Mr Waterston says the plough was abandoned in 2012 and intensive non-inversion cultivation undertaken across a range of soil types – from chalky land, large areas of gravel to heavier medium sandy clay loams – to drill 640ha of combinable crops.
© MAG/David Jones
New drills
The first change came with the purchase of a Mzuri 6m trip-till drill in 2018 to achieve minimum soil disturbance while sweeping through surface chopped straw.
He says the Mzuri acts as a soil repair tool, giving low-disturbance drilling on soils that often need a tine through them to improve their structure on a journey towards direct-drilling.
So, in the following year, a Weaving 6m disc direct drill was purchased with the aim of drilling all the spring crops, as well as winter wheat when the soil was in a good condition following winter beans.

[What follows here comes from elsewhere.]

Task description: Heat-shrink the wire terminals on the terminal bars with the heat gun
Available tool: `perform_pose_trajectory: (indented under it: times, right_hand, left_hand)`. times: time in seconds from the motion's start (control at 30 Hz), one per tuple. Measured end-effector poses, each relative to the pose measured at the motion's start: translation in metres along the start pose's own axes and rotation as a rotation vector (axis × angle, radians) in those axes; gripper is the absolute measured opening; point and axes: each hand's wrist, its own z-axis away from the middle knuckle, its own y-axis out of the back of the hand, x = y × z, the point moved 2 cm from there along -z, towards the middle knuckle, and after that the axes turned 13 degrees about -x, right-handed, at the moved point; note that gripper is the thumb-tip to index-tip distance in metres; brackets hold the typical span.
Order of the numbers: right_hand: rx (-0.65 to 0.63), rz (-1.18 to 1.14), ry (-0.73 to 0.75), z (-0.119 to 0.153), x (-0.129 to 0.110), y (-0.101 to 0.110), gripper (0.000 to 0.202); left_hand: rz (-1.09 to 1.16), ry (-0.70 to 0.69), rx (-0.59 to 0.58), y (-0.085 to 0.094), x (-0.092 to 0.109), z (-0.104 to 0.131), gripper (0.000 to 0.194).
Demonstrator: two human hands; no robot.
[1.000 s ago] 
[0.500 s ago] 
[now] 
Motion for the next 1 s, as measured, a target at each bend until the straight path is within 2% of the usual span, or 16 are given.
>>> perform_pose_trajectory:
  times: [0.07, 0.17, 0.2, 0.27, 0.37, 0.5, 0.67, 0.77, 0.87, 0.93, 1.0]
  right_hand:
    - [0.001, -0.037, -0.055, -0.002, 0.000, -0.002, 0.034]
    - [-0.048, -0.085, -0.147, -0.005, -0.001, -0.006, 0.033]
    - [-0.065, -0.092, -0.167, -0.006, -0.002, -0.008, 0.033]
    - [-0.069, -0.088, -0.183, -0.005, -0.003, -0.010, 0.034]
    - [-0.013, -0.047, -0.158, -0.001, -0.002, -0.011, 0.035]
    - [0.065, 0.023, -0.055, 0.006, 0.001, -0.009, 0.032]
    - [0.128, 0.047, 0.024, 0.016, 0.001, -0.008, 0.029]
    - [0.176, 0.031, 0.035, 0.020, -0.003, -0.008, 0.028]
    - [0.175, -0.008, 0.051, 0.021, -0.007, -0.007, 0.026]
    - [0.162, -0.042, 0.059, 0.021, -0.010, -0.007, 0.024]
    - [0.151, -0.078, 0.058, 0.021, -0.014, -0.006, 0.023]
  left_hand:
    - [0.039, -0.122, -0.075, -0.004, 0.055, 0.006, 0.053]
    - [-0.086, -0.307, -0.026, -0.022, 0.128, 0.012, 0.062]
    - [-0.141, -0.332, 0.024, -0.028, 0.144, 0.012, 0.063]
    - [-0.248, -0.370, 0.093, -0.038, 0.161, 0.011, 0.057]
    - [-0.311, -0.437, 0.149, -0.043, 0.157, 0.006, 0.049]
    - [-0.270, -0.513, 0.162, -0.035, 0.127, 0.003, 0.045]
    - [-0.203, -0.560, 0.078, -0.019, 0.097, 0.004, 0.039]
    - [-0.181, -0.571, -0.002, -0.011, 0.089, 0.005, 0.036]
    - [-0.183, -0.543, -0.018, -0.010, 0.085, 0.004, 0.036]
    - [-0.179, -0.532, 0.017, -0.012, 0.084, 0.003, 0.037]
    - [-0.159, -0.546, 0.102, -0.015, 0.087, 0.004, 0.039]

With better weather this autumn than the previous two, conditions were good enough to drill 70% of the 250ha of Gleam, Graham and Extase winter wheat varieties with the direct drill.
Cover crops
The Mzuri was used for wheat drilling when conditions were a little more sticky, and it also “follows the combine” in the summer, drilling 400ha of cover crops. Although an expensive outlay, the two drills are now the main cultivators on the estate.
Cover crop mixes including phacelia, linseed, vetch, crimson clover, buckwheat and radish are used on the farm at a seed cost of £30/ha. They are usually grazed by sheep and then sprayed off with glyphosate.
When direct-drilling spring barley or oats after the covers, Mr Waterston says they have managed to cut out a pre-emergence herbicide, as there is less soil disturbance to bring up weed seed, so they can rely on just a post-emergence herbicide.
He is also using a catch crop mix of mustard, vetch and small-leaved clover between winter wheat and winter beans, and says the catch crop provides a bit of early nitrogen to help the beans establish.
Rob Waterston was speaking as the host of an AHDB Newbury Monitor Farm meeting earlier this month.